● **Exercise prompt**: Give back each line of the data exactly as it reads, minus the pictures.

● **Records from a data collection**:
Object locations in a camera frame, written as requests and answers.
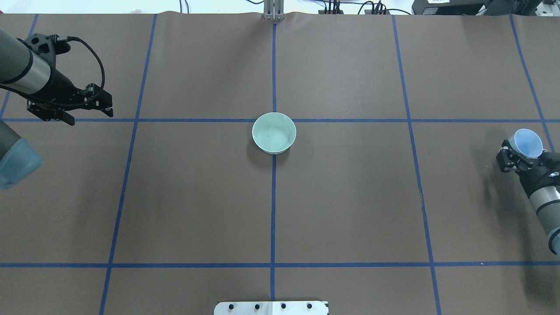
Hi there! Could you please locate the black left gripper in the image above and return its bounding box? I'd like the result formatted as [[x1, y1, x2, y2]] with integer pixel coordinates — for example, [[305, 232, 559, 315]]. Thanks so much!
[[27, 68, 114, 126]]

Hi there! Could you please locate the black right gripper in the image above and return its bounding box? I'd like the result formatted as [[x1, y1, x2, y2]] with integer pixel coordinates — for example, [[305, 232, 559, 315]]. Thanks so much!
[[496, 139, 560, 198]]

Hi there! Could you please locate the light blue plastic cup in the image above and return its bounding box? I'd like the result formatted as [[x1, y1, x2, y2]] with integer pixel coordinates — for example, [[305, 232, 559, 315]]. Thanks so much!
[[509, 128, 544, 159]]

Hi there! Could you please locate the mint green bowl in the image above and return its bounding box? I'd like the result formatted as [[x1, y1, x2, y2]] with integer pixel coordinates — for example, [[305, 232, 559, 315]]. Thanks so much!
[[252, 112, 297, 155]]

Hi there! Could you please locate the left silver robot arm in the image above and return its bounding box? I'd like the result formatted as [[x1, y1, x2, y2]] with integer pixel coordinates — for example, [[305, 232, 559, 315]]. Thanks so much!
[[0, 29, 114, 191]]

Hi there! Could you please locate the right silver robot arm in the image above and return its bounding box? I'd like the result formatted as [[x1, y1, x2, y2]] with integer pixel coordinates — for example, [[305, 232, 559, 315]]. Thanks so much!
[[496, 134, 560, 256]]

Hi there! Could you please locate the black box with label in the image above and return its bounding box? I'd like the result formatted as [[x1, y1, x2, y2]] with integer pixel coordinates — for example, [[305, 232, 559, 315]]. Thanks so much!
[[411, 0, 486, 16]]

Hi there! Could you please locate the orange black electronics board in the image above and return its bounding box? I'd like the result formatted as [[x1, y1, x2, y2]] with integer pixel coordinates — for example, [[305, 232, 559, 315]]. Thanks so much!
[[318, 0, 390, 15]]

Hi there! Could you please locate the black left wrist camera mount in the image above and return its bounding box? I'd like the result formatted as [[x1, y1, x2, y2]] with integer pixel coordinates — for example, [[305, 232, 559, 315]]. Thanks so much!
[[20, 33, 71, 68]]

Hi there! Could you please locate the black left camera cable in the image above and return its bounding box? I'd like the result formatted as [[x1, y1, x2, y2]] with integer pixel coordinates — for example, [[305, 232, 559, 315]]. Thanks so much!
[[9, 36, 106, 110]]

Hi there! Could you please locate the aluminium frame post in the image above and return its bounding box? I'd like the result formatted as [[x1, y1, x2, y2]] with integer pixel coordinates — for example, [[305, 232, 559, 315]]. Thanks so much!
[[263, 0, 285, 21]]

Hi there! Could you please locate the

● **Solution to the exercise**:
Object locations in a camera frame, written as requests and answers.
Hi there! Could you please locate the black left gripper in the image above and return its bounding box? I'd like the result formatted as [[x1, y1, x2, y2]] with integer pixel coordinates — for example, [[305, 232, 559, 315]]. Thanks so much!
[[27, 68, 114, 126]]

Hi there! Could you please locate the black right gripper in the image above and return its bounding box? I'd like the result formatted as [[x1, y1, x2, y2]] with integer pixel coordinates — for example, [[305, 232, 559, 315]]. Thanks so much!
[[496, 139, 560, 198]]

Hi there! Could you please locate the light blue plastic cup in the image above and return its bounding box? I'd like the result formatted as [[x1, y1, x2, y2]] with integer pixel coordinates — for example, [[305, 232, 559, 315]]. Thanks so much!
[[509, 128, 544, 159]]

Hi there! Could you please locate the mint green bowl in the image above and return its bounding box? I'd like the result formatted as [[x1, y1, x2, y2]] with integer pixel coordinates — for example, [[305, 232, 559, 315]]. Thanks so much!
[[252, 112, 297, 155]]

Hi there! Could you please locate the left silver robot arm in the image above and return its bounding box? I'd like the result formatted as [[x1, y1, x2, y2]] with integer pixel coordinates — for example, [[305, 232, 559, 315]]. Thanks so much!
[[0, 29, 114, 191]]

Hi there! Could you please locate the right silver robot arm in the image above and return its bounding box? I'd like the result formatted as [[x1, y1, x2, y2]] with integer pixel coordinates — for example, [[305, 232, 559, 315]]. Thanks so much!
[[496, 134, 560, 256]]

Hi there! Could you please locate the black box with label in the image above and return its bounding box? I'd like the result formatted as [[x1, y1, x2, y2]] with integer pixel coordinates — for example, [[305, 232, 559, 315]]. Thanks so much!
[[411, 0, 486, 16]]

Hi there! Could you please locate the orange black electronics board in the image above and return its bounding box? I'd like the result formatted as [[x1, y1, x2, y2]] with integer pixel coordinates — for example, [[305, 232, 559, 315]]. Thanks so much!
[[318, 0, 390, 15]]

Hi there! Could you please locate the black left wrist camera mount in the image above and return its bounding box? I'd like the result formatted as [[x1, y1, x2, y2]] with integer pixel coordinates — for example, [[305, 232, 559, 315]]. Thanks so much!
[[20, 33, 71, 68]]

Hi there! Could you please locate the black left camera cable in the image above and return its bounding box? I'd like the result formatted as [[x1, y1, x2, y2]] with integer pixel coordinates — for example, [[305, 232, 559, 315]]. Thanks so much!
[[9, 36, 106, 110]]

Hi there! Could you please locate the aluminium frame post in the image above and return its bounding box? I'd like the result formatted as [[x1, y1, x2, y2]] with integer pixel coordinates — for example, [[305, 232, 559, 315]]. Thanks so much!
[[263, 0, 285, 21]]

Hi there! Could you please locate the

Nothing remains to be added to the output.